> **Instructions for the task**
Filter the entries for the word "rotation". Copy each line that has it.

:: Provided records ::

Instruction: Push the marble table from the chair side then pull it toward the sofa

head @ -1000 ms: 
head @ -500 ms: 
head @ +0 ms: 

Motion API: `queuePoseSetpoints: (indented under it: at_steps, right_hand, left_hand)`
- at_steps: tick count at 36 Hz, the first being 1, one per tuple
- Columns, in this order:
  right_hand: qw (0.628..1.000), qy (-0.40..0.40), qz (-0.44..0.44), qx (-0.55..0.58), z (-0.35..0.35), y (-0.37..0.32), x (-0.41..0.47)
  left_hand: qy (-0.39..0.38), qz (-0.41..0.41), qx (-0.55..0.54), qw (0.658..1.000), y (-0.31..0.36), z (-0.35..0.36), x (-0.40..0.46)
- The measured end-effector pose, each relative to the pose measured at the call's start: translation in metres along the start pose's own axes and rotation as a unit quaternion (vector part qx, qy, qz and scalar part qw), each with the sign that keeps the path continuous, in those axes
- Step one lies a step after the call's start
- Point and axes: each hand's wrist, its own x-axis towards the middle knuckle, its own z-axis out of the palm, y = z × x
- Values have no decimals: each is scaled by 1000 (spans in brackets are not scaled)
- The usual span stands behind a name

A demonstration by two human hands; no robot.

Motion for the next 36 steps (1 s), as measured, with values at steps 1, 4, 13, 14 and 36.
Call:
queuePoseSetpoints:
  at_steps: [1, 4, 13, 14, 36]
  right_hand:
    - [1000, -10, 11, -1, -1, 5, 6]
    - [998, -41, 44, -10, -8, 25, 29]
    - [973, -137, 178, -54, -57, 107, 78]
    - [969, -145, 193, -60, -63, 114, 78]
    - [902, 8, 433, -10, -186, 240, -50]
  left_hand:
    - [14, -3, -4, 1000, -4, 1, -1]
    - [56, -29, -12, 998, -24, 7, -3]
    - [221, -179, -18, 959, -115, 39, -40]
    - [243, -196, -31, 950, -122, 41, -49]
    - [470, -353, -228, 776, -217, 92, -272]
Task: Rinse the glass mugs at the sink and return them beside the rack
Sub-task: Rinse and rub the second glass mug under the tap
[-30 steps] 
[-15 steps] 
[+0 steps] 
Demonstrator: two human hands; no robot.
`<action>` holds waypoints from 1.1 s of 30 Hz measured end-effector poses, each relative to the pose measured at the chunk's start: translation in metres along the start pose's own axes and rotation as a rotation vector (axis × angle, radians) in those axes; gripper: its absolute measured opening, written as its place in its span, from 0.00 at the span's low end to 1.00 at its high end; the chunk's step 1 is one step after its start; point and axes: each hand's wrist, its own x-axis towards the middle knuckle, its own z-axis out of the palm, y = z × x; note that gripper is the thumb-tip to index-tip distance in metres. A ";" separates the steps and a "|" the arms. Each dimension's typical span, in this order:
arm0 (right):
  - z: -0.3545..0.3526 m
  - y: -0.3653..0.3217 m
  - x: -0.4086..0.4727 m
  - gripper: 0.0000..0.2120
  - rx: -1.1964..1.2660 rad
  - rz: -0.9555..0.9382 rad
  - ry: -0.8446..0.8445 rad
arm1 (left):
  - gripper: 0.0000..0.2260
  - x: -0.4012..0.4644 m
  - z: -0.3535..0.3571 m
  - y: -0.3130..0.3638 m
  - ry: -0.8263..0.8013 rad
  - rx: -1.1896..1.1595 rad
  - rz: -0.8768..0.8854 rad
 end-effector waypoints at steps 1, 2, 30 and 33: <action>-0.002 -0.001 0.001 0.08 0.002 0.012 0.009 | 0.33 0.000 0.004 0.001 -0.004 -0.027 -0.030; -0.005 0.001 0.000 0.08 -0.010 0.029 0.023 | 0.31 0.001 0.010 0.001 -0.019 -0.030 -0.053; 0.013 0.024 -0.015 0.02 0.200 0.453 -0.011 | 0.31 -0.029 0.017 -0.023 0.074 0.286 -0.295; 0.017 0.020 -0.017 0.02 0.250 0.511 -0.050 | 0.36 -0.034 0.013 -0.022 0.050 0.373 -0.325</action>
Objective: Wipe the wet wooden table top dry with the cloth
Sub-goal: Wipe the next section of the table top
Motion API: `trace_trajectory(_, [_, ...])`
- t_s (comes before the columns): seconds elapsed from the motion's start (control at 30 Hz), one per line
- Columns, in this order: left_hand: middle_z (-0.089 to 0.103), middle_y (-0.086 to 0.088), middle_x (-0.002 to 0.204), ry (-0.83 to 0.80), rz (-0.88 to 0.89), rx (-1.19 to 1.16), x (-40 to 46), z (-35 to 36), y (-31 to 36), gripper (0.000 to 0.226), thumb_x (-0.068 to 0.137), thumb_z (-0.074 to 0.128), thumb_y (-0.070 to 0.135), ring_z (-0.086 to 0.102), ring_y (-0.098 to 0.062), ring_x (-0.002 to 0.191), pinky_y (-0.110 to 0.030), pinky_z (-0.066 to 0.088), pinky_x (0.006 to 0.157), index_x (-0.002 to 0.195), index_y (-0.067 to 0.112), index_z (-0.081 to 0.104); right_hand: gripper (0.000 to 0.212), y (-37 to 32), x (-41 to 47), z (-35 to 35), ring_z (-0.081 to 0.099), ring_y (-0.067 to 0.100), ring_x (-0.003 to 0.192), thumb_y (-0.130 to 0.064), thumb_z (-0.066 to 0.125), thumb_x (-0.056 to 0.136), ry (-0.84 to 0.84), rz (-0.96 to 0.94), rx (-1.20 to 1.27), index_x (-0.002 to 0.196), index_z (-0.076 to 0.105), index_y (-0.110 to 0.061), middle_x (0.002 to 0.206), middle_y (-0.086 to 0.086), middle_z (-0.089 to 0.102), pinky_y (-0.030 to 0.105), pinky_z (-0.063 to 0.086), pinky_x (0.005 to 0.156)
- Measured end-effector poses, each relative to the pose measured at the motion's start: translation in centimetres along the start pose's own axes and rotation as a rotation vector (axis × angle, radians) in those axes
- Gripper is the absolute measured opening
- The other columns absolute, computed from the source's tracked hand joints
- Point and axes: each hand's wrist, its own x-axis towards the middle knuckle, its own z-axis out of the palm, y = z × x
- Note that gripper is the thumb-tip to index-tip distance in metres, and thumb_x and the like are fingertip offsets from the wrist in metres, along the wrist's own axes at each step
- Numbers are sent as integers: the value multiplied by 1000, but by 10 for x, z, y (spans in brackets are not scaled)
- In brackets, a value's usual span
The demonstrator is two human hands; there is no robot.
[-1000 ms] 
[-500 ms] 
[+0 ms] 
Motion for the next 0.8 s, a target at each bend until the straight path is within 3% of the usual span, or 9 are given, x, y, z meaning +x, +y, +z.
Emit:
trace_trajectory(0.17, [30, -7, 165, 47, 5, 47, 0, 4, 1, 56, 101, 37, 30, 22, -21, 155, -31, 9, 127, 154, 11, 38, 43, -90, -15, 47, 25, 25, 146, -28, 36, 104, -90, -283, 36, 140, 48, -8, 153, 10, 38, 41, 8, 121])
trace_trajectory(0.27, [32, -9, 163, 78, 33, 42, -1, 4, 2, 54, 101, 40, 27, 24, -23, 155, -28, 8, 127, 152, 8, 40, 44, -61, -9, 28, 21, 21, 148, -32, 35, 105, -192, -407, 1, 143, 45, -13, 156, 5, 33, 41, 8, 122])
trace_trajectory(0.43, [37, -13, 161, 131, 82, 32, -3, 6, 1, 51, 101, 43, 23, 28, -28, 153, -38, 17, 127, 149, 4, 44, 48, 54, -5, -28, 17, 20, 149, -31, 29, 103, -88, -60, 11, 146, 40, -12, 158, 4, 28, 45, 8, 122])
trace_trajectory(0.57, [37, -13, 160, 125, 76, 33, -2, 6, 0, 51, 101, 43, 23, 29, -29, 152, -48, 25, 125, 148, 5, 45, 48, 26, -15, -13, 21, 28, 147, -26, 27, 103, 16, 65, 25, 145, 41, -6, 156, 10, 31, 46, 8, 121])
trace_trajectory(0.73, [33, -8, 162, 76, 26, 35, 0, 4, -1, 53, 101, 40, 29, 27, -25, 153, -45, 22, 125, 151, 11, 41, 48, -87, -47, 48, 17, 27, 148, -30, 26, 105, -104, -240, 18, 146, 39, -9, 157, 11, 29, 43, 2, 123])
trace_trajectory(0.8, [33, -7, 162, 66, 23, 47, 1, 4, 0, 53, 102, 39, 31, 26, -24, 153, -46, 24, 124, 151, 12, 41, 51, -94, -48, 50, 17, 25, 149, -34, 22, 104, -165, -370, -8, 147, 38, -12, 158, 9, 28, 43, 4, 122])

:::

> **Result for this task**
- The measured end-effector pose, each relative to the pose measured at the call's start: translation in metres along the start pose's own axes and rotation as a unit quaternion (vector part qx, qy, qz and scalar part qw), each with the sign that keeps the path continuous, in those axes
`<action>` holds waypoints from 1.1 s of 30 Hz measured end-effector poses, each relative to the pose measured at the chunk's start: translation in metres along the start pose's own axes and rotation as a rotation vector (axis × angle, radians) in those axes; gripper: its absolute measured opening, written as its place in its span, from 0.00 at the span's low end to 1.00 at its high end; the chunk's step 1 is one step after its start; point and axes: each hand's wrist, its own x-axis towards the middle knuckle, its own z-axis out of the palm, y = z × x; note that gripper is the thumb-tip to index-tip distance in metres. A ";" separates the steps and a "|" the arms. Each dimension's typical span, in this order:
- Measured end-effector poses, each relative to the pose measured at the motion's start: translation in centimetres along the start pose's own axes and rotation as a rotation vector (axis × angle, radians) in those axes

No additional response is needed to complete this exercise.